I'm trying to figure out what this distribution is so that I can calculate the exact probability of values close to 1 or -1 using its PDF:
as produced by the following code in R:
random_length <- 20
random_vars <- matrix(runif(1000*random_length),
nrow = random_length)
perf_cors <- cor(random_vars)
perf_cors <- perf_cors[!perf_cors==1] # Remove self-correlations
hist(perf_cors, breaks = seq(-1, 1, length.out=1000))
My original problem was to figure out the probability of getting a correlation above 0.95 just by chance for a sequence of 20 known values, which I approached by simulation here and can estimate as "very small". However, I'd like to expand this to longer/shorter lengths of random variables and correlation cutoffs higher/lower than 0.95, which means that I can't simulate everything and instead need the PDF of this distribution as a function of random variable vector length. The self-correlation matrix I use below is just a way to get a lot of "random" correlation values very quickly. Here's a couple more histograms with varying random variable vector lengths:
as produced with the following R code:
par(mfrow=c(2, 2))
sapply(c(5, 10, 20, 50), function(random_length){
random_vars <- matrix(runif(1000*random_length),
nrow = random_length)
perf_cors <- cor(random_vars)
perf_cors <- perf_cors[!perf_cors==1] # Remove self-correlations
hist(perf_cors, breaks = seq(-1, 1, length.out=1000),
main = paste("Random length =", random_length))
})
layout(1)
I've gotten close to estimating one using the beta distribution - the shape looked like a nice bell curve but the probability is zero for exactly 0 and 1 which made me think beta. Fiddling with the shape parameters (settling on alpha and beta as 10) gave me a pretty nice fit but I've only done this when the random variable vector length is 20 and the fit still isn't perfect.
created with the R code:
random_length <- 20
random_vars <- matrix(runif(1000*random_length),
nrow = random_length)
perf_cors <- cor(random_vars)
brks <- seq(-1, 1, length.out=1000)
cors_cut <- cut(perf_cors, breaks = brks)

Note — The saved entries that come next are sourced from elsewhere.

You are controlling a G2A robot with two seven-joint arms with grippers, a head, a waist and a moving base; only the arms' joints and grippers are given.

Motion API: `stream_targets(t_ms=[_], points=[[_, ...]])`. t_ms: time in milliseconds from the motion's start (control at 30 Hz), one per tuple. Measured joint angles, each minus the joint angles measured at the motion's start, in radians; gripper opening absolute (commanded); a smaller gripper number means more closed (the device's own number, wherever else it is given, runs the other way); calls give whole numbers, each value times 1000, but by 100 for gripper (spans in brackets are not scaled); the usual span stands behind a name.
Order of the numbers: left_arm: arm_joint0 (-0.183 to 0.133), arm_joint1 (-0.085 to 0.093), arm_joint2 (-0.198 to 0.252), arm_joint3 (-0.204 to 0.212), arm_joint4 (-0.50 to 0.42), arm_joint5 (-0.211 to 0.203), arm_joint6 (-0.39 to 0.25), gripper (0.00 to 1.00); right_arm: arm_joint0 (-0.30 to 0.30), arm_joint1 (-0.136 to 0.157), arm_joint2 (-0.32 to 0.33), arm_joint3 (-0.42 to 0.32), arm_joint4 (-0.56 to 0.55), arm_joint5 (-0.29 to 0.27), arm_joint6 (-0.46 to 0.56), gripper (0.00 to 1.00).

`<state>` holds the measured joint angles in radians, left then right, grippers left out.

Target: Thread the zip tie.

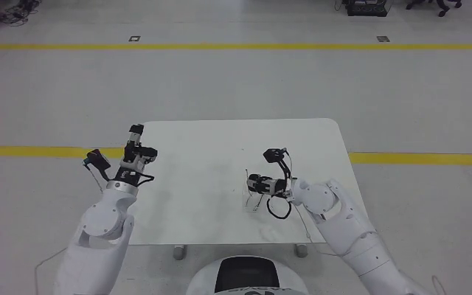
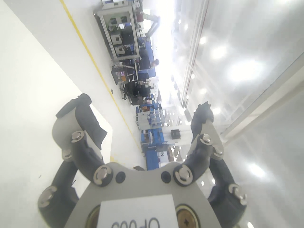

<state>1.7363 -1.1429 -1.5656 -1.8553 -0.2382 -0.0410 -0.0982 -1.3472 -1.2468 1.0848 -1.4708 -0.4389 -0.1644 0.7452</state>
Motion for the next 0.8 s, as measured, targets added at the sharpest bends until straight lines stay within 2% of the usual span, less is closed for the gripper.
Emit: stream_targets(t_ms=[100, 167, 233, 467, 567, 733, 800], points=[[13, 3, 39, -41, 102, -1, -59, 100, -8, -2, 6, -2, 39, 32, -34, 0], [16, 3, 65, -58, 133, -33, -94, 100, -11, -4, 6, -1, 68, 44, -48, 0], [17, 3, 69, -54, 133, -45, -99, 100, -11, -4, 6, -1, 72, 44, -49, 0], [12, 3, 77, -51, 146, -46, -109, 100, -11, -4, 6, -1, 70, 44, -49, 0], [4, 5, 114, -41, 218, -76, -161, 100, -21, -6, 5, 3, 86, 54, -88, 0], [-15, 10, 193, -30, 407, -99, -247, 100, -28, -9, 16, 20, 147, 66, -142, 0], [-19, 11, 213, -29, 432, -122, -275, 100, -27, -9, 17, 23, 154, 66, -143, 0]])
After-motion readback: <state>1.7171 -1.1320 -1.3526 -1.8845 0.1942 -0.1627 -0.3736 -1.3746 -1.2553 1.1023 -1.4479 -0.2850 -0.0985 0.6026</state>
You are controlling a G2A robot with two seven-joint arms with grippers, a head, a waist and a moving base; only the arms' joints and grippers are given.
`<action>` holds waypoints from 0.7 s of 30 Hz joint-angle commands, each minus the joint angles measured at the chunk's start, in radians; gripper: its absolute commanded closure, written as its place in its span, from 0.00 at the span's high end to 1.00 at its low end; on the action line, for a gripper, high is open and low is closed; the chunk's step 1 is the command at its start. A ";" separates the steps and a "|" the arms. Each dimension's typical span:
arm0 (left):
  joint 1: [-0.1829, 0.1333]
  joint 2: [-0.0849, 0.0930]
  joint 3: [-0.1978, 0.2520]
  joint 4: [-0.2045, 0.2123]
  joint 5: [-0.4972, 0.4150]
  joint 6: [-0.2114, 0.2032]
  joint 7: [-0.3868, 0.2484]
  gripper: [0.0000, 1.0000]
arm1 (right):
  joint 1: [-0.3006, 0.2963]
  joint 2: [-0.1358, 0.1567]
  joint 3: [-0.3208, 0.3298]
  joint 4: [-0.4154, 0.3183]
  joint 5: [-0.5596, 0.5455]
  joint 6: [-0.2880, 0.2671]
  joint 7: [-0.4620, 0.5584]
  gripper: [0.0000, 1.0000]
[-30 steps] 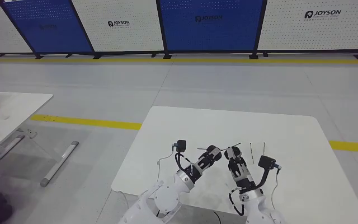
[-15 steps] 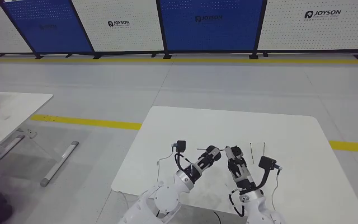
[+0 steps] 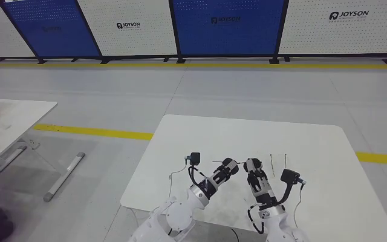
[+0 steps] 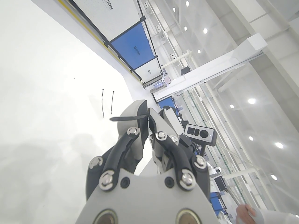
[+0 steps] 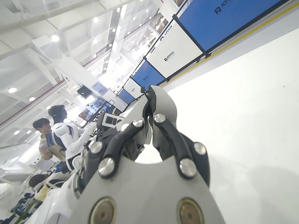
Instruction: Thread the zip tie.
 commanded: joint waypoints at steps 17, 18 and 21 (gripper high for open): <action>0.013 0.004 -0.012 -0.011 0.005 -0.016 -0.014 0.00 | 0.012 -0.005 -0.020 0.010 -0.015 0.017 0.005 0.00; 0.014 0.004 -0.012 -0.010 0.005 -0.017 -0.014 0.00 | 0.011 -0.005 -0.020 0.010 -0.014 0.017 0.005 0.00; 0.014 0.005 -0.013 -0.010 0.004 -0.018 -0.015 0.00 | 0.011 -0.005 -0.020 0.010 -0.012 0.018 0.005 0.00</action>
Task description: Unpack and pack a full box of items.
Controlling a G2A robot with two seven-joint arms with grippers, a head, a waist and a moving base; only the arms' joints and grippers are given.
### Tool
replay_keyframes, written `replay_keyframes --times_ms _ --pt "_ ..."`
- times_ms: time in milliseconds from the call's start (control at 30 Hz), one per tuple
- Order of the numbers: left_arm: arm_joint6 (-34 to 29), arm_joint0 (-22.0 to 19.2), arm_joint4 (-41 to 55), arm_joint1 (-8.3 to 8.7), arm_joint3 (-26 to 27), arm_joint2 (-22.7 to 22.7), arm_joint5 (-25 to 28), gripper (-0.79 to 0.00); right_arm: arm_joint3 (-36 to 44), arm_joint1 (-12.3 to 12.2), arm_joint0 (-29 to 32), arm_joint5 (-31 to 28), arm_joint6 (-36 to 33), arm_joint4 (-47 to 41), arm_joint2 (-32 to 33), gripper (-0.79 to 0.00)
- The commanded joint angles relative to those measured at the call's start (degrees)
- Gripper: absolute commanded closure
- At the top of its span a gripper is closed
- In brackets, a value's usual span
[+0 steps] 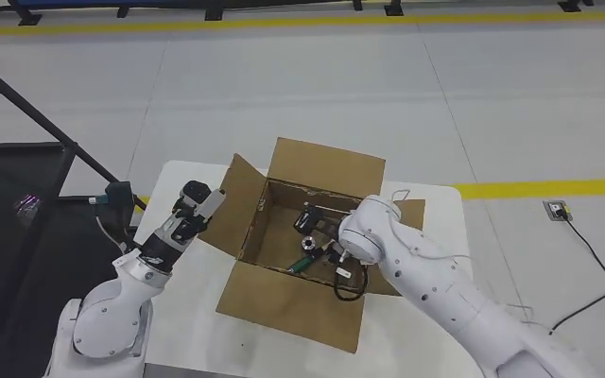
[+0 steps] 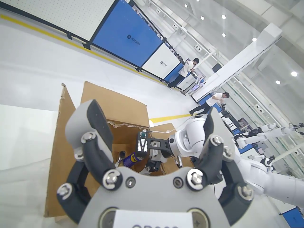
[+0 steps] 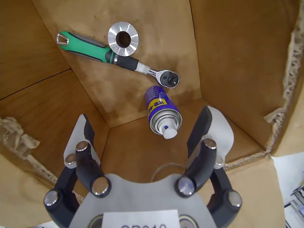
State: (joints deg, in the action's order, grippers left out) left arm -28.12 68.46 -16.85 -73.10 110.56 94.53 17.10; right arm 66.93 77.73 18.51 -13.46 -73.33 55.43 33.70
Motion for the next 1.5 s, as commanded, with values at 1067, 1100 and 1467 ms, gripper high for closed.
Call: replay_keyframes --times_ms 1067,1100,1467 --pt "0.0 0.0 0.0 0.0 0.0 0.0 0.0 -0.785 3.0 0.5 0.5 -1.8 -5.7 1.5 5.6 0.0" --pt "0.0 0.0 0.0 0.0 0.0 0.0 0.0 -0.785 5.8 -0.1 1.3 -1.7 -6.9 1.5 7.2 0.0" --pt "0.0 0.0 0.0 0.0 0.0 0.0 0.0 -0.785 41.4 -7.7 17.2 2.7 -14.7 12.0 30.9 0.0"
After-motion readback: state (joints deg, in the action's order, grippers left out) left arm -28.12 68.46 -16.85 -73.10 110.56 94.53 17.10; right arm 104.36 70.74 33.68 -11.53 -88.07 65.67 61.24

cors_table <- table(cors_cut)
plot(head(brks, -1), cors_table/max(cors_table), yaxt="n",
xlab = "", ylab="")
perf_curve <- dbeta(seq(0, 1, length.out=1000), shape1=5, shape2=5)^2
perf_curve <- dbeta(seq(0, 1, length.out=1000), shape1=10, shape2=10)
lines(brks, perf_curve/max(perf_curve), col="red", lwd=2)
I've already searched a bit on the site for similar questions, and found this one that doesn't provide a PDF and this one that went straight over my head.
Any advice for what distribution I'm looking at here?